As southeast Arlington grows, some residents fear development will overtake nature
A group of residents in one of Arlington’s most southern neighborhoods makes the case for more parks rather than apartment buildings and businesses.
Chad Dickson sees an opportunity for the wooded area behind his house near neighboring cities Grand Prairie and Mansfield. Dickson and his family like to view the pond and walk around, as do several of his neighbors.
“It’s definitely a neat attraction for all the residents,” Dickson said. “There are a lot of residents like me that have gates that lead directly back here.”
However, the land at 9501 and 9535 North Holland Road is not supposed to be a park. Its owner, ExxonMobil subsidiary XTO Energy, received permits from the city for gas well drilling on the site in 2008. City Planning and Development Services Director Gincy Thoppil said in an email that the gas well site was plugged and abandoned in January 2018.
But like several parcels in the overwhelmingly suburban southeast corner of Arlington, it’s caught the attention of developers who want to take advantage of the vacant land that’s becoming harder to find as the city approaches buildout. The city received a Jan. 14 rezoning request from Baird Hampton and Brown on behalf of Steve Hawkins Homes to build homes on the wooded property, Thoppil said.
Dickson and his neighbors have looked to the city as it drafts a development strategy along State Highway 360 in hopes the city would consider more park space near their homes. However, officials have told residents the remaining vacant land is private property and that the city cannot tell owners what to build or preserve.
Sarah Stubblefield, principal planner in the city’s Office of Strategic Initiatives, said previous council members requested the development strategy study and recommendations in order to attract businesses and housing that fits with residents’ needs. Residents along the corridor have retail options in neighboring cities, she said, while Arlington is losing their business and tax revenue.
“People with vacant land are going to develop it,” Stubblefield said. “We view this strategy as a partnership to do our best to try and put out tools to help people get development that fits in with the community, knowing that we can’t keep it all open space. It’s just not the way development in a fast-growing city works.”
The plan for parks
More than 73% of people who responded to a city survey listed parks and trails as their most desired developments in the study area that runs from Interstate 20 to city limits, according to a draft of the study.

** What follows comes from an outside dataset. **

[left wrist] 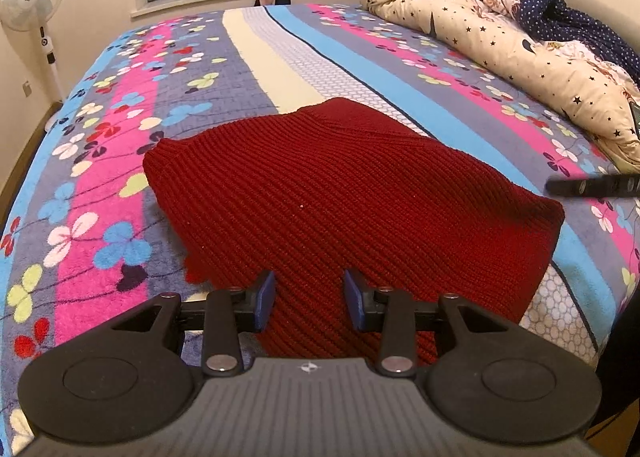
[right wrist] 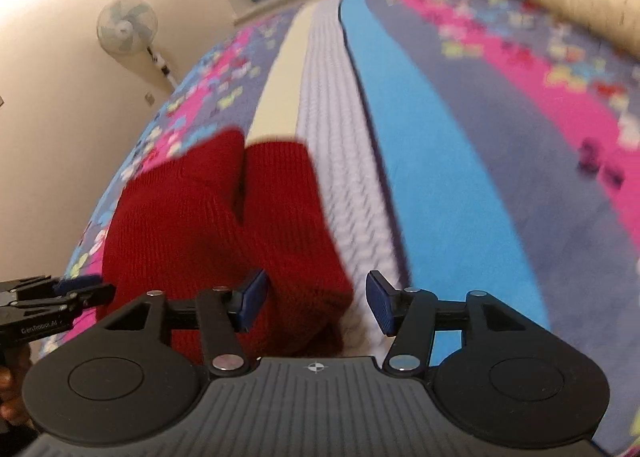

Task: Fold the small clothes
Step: 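Open the right gripper and release the sweater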

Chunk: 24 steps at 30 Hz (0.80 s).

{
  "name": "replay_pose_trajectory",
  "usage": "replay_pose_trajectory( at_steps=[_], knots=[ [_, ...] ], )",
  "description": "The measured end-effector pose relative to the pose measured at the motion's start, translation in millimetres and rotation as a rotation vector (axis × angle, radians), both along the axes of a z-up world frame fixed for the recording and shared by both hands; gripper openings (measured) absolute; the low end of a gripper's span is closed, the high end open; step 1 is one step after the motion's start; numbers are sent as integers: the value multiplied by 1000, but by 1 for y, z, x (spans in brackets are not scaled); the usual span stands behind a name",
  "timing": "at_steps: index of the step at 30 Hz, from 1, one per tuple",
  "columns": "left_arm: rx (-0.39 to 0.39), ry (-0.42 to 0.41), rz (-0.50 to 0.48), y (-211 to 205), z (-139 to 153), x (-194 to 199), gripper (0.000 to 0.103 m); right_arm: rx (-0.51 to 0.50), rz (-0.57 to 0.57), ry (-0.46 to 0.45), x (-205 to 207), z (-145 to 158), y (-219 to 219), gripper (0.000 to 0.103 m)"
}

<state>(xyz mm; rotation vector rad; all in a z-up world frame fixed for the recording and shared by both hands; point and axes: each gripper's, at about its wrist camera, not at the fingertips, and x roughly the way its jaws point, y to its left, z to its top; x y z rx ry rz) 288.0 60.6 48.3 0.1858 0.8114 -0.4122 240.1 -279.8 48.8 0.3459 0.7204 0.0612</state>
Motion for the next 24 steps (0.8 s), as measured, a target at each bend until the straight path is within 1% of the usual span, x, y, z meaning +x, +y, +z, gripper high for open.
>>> replay_pose_trajectory(
  at_steps=[2, 5, 9, 11, 14, 17, 18, 20, 22, 24],
  knots=[
    [0, 0, 1, 0, 0, 0, 43, -48, -27, -67, -4, 11, -2, 57],
    [-1, 1, 3, -1, 0, 0, 43, -38, -11, -118, 1, 23, -5, 57],
    [0, 0, 5, 0, 0, 0, 43, 34, 112, -128, 24, 37, -5, 57],
    [2, -2, 6, -1, 0, 0, 43, 42, 193, -129, 40, 42, -2, 57],
    [6, -7, 7, -1, -1, 0, 44, 50, 275, -100, 69, 40, 6, 58],
    [7, -10, 7, -1, -1, -1, 44, 74, 309, -55, 94, 21, 14, 60],
    [9, -12, 6, -1, -1, -1, 44, 97, 315, -33, 100, 13, 17, 60],
    [12, -17, 2, -2, -1, -2, 45, 169, 313, 50, 115, -6, 19, 60],
    [13, -21, -4, -1, -1, -2, 46, 268, 311, 89, 128, -16, 19, 60],
    [15, -25, -7, -1, -1, -2, 47, 283, 317, 104, 135, -22, 24, 60]
  ],
)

Stubblefield said open space in residential developments factors into city park development.
“It’s not something that’s completely off the table ever, it is something that we have to look at judiciously,” she said.
Preliminary recommendations in all segments of the corridor call for adding or improving sidewalks, trails and bike lanes to connect pedestrians and cyclists to park systems and other parts of the city. The corridor has 105 acres of public park land, with part of Bowman Branch Linear Park being the closest public park space to the Southwind neighborhood. That's about a 10-minute drive or more than an hour on foot.
Dickson said he and his family have been vocal about more nature space because crossing Debbie Lane and other busy streets pose a challenge for his children.
“There’s no way for our kids to get up there safely,” he said.
Instead, nearby Elmer Oliver Nature Park in Mansfield and Walnut Creek in Grand Prairie are more enticing to Dickson and his family.
“No one’s going to have any place to go except for Mansfield or Grand Prairie,” Dickson said. “From my understanding, the city of Arlington is desiring people to stay in Arlington. I’d think this would be an important venture for them."
Developing during strategizing
Housing has also become a central topic in the 360 strategy development, though the need for more retailers drove the strategy’s creation.
About 6.5 acres of the study area, less than 1%of the strategy study area, is dedicated to apartments and higher-density types of housing. The city has approved 744 apartments since 2019. The new development spans nearly 54 acres.
That scares residents like Dickson, who was attracted to southeast Arlington because of the suburban feel and strong neighborhoods. Dickson also lamented that the council has taken up apartment plans while city staff draft a development strategy.
“No one at Planning and Zoning Commission or, it appears, city council, is really doing anything to slow that down, to wait to see what the [study] brings to the table,” Dickson said.
Stubblefield said city staff do not have the authority to halt development unless the council approves a moratorium. However, council members and commissioners have been mindful of the pending recommendations, she said.
“As these proposals in the corridor have been coming through, I think that they have consulted the draft recommendations, even though it’s not adopted, to see where it’s lined up with recommendations that have come out of this planning process,” Stubblefield said.
City staff are in the process of finalizing the draft plan, and the council is scheduled to vote on the plan in late March, according to study timelines.
All the while, Dickson plans to keep pushing for park space. He and several neighbors are organizing around the issue, he said. The alternative for him and other residents, he added, is moving.
“We really want to work with the city," Dickson said. "We really want to find a resolution."